▶ _TO DO_
Only the lines below starting at the one that contains "post left, that" and ending at the one that contains "right large, that" are to be reproduced, exactly and with both ends kept.
----
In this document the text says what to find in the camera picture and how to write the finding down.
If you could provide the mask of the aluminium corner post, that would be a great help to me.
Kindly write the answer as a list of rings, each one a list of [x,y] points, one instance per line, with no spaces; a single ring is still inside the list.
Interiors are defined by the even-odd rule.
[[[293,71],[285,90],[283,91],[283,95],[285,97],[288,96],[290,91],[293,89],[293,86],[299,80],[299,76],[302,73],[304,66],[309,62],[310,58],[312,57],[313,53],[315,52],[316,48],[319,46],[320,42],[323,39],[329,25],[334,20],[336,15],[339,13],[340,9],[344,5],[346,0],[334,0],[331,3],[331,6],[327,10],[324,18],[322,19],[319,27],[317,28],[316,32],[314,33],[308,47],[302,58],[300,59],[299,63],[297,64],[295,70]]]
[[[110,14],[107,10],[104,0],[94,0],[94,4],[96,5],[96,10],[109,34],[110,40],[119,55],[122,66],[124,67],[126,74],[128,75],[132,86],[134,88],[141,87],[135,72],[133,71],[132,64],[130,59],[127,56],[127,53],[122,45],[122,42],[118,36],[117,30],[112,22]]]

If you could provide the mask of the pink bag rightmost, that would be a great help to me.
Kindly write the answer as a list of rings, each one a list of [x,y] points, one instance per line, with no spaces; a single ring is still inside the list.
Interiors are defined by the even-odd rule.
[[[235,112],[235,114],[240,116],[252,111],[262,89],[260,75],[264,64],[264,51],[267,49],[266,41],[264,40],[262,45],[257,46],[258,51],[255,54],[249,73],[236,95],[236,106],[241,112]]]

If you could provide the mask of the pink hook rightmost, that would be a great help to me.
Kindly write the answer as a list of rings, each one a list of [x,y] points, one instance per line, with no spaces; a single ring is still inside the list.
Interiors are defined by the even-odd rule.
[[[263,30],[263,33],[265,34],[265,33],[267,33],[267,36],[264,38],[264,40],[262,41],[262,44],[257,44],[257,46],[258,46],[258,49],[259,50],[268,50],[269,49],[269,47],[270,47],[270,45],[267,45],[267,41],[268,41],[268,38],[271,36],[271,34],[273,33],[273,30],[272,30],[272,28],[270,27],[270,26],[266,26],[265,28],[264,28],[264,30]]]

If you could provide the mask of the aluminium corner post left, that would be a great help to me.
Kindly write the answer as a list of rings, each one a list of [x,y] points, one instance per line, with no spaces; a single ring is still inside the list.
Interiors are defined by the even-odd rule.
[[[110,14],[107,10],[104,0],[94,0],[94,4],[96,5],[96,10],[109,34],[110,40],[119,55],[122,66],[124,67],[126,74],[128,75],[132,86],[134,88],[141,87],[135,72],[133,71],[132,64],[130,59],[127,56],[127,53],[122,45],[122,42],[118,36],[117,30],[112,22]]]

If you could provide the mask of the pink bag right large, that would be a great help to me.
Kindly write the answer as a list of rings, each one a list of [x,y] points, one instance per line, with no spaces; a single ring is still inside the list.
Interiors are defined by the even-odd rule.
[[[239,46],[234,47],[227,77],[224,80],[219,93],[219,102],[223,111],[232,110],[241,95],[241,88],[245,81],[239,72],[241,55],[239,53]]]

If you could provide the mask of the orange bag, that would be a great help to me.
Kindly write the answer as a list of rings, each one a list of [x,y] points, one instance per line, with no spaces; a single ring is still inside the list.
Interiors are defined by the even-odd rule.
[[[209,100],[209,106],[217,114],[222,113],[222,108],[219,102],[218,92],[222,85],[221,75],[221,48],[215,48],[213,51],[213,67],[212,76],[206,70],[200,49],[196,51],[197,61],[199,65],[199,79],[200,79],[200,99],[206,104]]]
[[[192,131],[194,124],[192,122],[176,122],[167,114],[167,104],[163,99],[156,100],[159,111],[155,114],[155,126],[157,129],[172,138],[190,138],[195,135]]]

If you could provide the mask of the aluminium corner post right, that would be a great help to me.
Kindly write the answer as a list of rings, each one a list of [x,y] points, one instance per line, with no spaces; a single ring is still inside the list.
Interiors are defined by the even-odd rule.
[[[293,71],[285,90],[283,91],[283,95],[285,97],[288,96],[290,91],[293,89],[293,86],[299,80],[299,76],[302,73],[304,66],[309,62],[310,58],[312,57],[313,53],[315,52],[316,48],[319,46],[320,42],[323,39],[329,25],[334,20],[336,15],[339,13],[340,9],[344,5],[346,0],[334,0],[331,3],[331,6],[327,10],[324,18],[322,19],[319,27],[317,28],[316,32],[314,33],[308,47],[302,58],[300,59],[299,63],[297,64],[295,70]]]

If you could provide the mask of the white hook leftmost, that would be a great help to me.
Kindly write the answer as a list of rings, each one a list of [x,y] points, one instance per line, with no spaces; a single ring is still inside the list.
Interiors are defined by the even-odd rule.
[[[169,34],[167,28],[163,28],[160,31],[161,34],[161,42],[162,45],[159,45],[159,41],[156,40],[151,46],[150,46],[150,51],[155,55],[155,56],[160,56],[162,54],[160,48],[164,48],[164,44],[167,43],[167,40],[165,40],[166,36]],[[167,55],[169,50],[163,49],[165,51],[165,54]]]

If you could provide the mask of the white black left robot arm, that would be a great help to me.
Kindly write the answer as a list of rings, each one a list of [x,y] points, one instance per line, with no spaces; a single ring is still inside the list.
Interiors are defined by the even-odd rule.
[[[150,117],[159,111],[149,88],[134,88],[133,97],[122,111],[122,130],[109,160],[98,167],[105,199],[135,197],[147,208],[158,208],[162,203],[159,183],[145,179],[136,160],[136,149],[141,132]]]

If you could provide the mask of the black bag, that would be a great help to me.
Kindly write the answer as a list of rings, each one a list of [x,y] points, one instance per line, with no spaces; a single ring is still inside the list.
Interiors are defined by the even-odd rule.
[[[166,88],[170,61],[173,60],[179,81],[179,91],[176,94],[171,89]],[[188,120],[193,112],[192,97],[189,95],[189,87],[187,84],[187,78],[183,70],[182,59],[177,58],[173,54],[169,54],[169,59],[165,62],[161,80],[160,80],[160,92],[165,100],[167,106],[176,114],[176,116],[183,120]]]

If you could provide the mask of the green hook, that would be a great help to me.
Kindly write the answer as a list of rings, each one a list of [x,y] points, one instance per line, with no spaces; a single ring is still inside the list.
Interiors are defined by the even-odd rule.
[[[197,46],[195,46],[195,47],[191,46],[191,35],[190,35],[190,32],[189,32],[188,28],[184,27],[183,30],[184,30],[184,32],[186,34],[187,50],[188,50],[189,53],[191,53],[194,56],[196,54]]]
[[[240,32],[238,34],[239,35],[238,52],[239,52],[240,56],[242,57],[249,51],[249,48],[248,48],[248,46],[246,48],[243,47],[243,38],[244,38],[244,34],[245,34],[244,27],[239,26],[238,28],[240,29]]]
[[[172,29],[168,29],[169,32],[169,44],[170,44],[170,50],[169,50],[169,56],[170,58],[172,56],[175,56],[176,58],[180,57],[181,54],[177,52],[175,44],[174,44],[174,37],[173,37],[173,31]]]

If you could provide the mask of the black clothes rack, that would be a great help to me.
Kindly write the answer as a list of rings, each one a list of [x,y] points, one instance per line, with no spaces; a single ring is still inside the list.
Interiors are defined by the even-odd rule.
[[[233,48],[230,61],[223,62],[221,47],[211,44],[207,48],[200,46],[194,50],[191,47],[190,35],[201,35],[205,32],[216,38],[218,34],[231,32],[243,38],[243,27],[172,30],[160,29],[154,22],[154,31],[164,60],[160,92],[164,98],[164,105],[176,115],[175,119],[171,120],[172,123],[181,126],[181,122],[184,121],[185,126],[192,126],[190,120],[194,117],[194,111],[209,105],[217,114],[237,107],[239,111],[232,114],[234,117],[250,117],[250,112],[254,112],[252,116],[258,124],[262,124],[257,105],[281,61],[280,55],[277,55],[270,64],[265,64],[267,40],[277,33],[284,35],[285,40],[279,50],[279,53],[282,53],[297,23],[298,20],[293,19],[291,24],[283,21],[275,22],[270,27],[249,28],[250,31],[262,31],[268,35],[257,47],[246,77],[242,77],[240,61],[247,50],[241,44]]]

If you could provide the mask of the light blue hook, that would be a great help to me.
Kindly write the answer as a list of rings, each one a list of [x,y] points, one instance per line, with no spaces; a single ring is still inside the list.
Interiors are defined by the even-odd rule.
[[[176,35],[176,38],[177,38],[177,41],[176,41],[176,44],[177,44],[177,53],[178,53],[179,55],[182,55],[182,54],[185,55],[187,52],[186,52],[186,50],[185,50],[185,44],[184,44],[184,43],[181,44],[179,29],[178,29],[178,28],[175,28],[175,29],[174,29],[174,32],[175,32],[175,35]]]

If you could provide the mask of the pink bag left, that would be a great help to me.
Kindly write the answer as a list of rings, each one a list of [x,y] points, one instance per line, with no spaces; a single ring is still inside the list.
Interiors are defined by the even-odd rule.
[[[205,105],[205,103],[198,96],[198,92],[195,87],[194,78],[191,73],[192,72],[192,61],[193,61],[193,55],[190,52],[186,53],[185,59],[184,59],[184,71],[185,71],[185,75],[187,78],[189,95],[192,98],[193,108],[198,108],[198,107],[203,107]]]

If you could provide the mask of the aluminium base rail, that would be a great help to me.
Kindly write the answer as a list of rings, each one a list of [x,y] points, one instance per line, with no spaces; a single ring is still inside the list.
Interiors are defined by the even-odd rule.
----
▶ _WORKED SOLUTION_
If you could provide the mask of the aluminium corner post left, that would be a great help to me.
Kindly write the answer as a list of rings, each one a list of [x,y] points, one instance per line, with no spaces; a single ring is still inside the list.
Interiors are defined by the even-odd rule.
[[[110,14],[107,10],[104,0],[94,0],[94,4],[96,5],[96,10],[109,34],[110,40],[119,55],[122,66],[124,67],[126,74],[128,75],[132,86],[134,88],[141,87],[135,72],[133,71],[132,64],[130,59],[127,56],[127,53],[122,45],[122,42],[118,36],[117,30],[112,22]]]

If you could provide the mask of the pink bag right large, that would be a great help to me.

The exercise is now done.